ACTIVITY:
All lines from the line containing "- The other" up to and including the last line of the listing below should be echoed exactly; no other lines belong in the response.

INFORMATION PROVIDED:
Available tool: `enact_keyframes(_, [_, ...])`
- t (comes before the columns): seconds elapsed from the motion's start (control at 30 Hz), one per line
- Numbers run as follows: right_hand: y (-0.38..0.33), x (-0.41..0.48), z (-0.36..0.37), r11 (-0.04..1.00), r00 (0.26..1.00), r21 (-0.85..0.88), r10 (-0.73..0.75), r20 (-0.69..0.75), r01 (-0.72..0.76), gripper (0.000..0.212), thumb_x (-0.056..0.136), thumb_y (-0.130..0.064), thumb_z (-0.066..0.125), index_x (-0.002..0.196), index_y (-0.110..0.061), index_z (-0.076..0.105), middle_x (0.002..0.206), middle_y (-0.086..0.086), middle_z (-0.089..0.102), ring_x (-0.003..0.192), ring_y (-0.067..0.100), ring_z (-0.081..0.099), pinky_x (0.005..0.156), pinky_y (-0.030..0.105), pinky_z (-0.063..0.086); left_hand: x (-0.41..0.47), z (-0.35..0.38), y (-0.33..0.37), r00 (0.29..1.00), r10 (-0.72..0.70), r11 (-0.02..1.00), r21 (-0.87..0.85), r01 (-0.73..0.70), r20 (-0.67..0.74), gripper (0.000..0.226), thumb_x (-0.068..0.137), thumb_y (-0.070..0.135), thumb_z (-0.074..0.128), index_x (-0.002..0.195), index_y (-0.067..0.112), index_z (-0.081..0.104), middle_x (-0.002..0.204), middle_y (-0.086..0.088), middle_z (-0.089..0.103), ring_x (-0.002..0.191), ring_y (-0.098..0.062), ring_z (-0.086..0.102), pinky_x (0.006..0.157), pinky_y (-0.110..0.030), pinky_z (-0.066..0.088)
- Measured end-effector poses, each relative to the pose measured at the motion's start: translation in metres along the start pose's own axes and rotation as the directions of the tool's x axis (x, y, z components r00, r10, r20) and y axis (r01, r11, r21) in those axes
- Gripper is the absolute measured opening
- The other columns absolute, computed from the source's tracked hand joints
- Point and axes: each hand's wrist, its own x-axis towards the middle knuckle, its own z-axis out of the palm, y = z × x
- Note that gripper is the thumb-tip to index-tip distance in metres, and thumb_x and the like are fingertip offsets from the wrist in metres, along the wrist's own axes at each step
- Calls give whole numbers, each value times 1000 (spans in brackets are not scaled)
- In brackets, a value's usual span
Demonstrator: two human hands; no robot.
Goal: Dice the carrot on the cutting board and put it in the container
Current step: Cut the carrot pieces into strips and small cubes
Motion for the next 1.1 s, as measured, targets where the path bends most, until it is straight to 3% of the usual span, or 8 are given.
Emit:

OUTPUT OF THE EXERCISE:
- The other columns absolute, computed from the source's tracked hand joints
- Point and axes: each hand's wrist, its own x-axis towards the middle knuckle, its own z-axis out of the palm, y = z × x
- Note that gripper is the thumb-tip to index-tip distance in metres, and thumb_x and the like are fingertip offsets from the wrist in metres, along the wrist's own axes at each step
- Calls give whole numbers, each value times 1000 (spans in brackets are not scaled)
- In brackets, a value's usual span
Demonstrator: two human hands; no robot.
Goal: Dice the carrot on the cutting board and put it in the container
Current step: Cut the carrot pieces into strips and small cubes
Motion for the next 1.1 s, as measured, targets where the path bends most, until it is straight to 3% of the usual span, or 8 are given.
Emit:

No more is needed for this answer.